BHF Glasgow Cardiovascular Research Centre, University of Glasgow, Glasgow, United Kingdom.
Department of Primary Care and Population Health, University College London, London, United Kingdom.
J Card Fail. 2019 Apr;25(4):230-237. doi: 10.1016/j.cardfail.2018.08.002. Epub 2018 Aug 11.
The aim of this work was to study the association of high-sensitivity troponin T (hsTnT) with incident heart failure (HF), and implications for its use in prediction models.

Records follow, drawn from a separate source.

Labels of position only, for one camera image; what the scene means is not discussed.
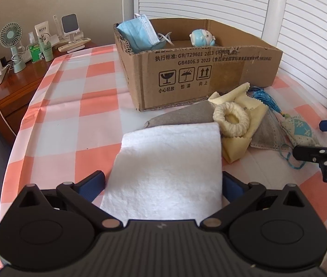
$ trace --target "handheld fan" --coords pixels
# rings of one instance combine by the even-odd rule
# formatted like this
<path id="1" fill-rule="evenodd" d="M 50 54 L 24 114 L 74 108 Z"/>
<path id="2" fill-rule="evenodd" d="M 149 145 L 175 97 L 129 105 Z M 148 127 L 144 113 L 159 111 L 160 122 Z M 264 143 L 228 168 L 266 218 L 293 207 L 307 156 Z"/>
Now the handheld fan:
<path id="1" fill-rule="evenodd" d="M 3 27 L 0 32 L 0 43 L 3 47 L 11 48 L 13 72 L 18 73 L 22 71 L 26 64 L 21 58 L 21 54 L 17 51 L 16 44 L 20 41 L 22 35 L 21 26 L 17 23 L 9 23 Z"/>

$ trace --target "wooden nightstand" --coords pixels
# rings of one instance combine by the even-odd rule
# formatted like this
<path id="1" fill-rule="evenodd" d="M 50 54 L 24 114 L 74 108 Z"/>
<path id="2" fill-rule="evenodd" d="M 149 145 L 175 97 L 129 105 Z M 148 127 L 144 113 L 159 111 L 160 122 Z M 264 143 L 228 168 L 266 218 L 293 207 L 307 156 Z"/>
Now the wooden nightstand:
<path id="1" fill-rule="evenodd" d="M 93 42 L 85 44 L 86 49 L 94 47 L 98 45 Z M 55 58 L 65 54 L 67 53 L 53 50 Z M 36 63 L 27 62 L 25 69 L 16 74 L 10 71 L 0 84 L 0 110 L 15 133 L 20 130 L 21 120 L 51 64 L 52 61 L 46 62 L 45 60 Z M 1 116 L 0 133 L 9 144 L 13 145 L 15 136 Z"/>

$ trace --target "white cloth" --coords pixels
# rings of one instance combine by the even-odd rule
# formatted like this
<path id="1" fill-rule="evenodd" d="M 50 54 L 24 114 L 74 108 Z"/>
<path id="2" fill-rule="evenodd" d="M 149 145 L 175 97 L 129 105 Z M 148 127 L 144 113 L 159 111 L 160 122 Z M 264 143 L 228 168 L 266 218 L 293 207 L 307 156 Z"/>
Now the white cloth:
<path id="1" fill-rule="evenodd" d="M 221 209 L 217 123 L 157 126 L 125 134 L 101 209 L 129 219 L 203 219 Z"/>

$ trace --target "checkered tablecloth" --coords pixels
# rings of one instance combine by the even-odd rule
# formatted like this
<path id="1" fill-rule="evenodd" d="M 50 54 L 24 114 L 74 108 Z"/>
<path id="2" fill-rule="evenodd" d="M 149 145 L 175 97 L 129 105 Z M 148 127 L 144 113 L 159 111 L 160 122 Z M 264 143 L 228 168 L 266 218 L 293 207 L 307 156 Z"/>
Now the checkered tablecloth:
<path id="1" fill-rule="evenodd" d="M 267 89 L 284 113 L 301 114 L 327 147 L 318 130 L 327 110 L 297 82 L 279 76 Z M 17 135 L 4 178 L 0 220 L 27 183 L 41 189 L 64 181 L 79 182 L 95 170 L 106 175 L 124 133 L 140 129 L 152 117 L 172 111 L 136 111 L 115 45 L 77 51 L 56 58 L 31 100 Z M 298 184 L 327 227 L 327 183 L 317 164 L 292 169 L 278 152 L 249 148 L 226 171 L 243 182 L 268 188 Z M 100 205 L 102 196 L 94 203 Z"/>

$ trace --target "cream hair scrunchie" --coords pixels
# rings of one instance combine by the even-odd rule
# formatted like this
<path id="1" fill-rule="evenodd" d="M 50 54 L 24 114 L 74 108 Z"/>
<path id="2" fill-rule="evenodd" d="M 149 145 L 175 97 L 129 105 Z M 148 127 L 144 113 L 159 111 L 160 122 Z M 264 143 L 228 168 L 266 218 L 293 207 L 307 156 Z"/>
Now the cream hair scrunchie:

In the British Regional Heart Study, 3852 men aged 60-79years without baseline HF (3165 without baseline chronic heart disease) were followed for a median of 12.6years, during which 295 incident cases of HF occurred (7.7%). A 1-SD increase in log-transformed hsTnT was associated with a higher risk of incident HF after adjusting for classic risk factors (hazard ratio [HR] 1.58, 95% confidence interval [CI] 1.42-1.77) and after additional adjustment for N-terminal pro-B-type natriuretic peptide (NT-proBNP; HR 1.34, 95% CI 1.19-1.52). The strength of the association between hsTnT and incident HF did not differ by strata of other risk factors. An hsTnT concentration of <5ng/L had a sensitivity of 99.7% (95% CI 98.1%-99.9%) and a specificity of 3.4% (95% CI 2.8%-4.0%). A risk-prediction model including classic risk factors and NT-proBNP yielded a C-index of 0.791, but addition of hsTnT did not further improve prediction (P = .28).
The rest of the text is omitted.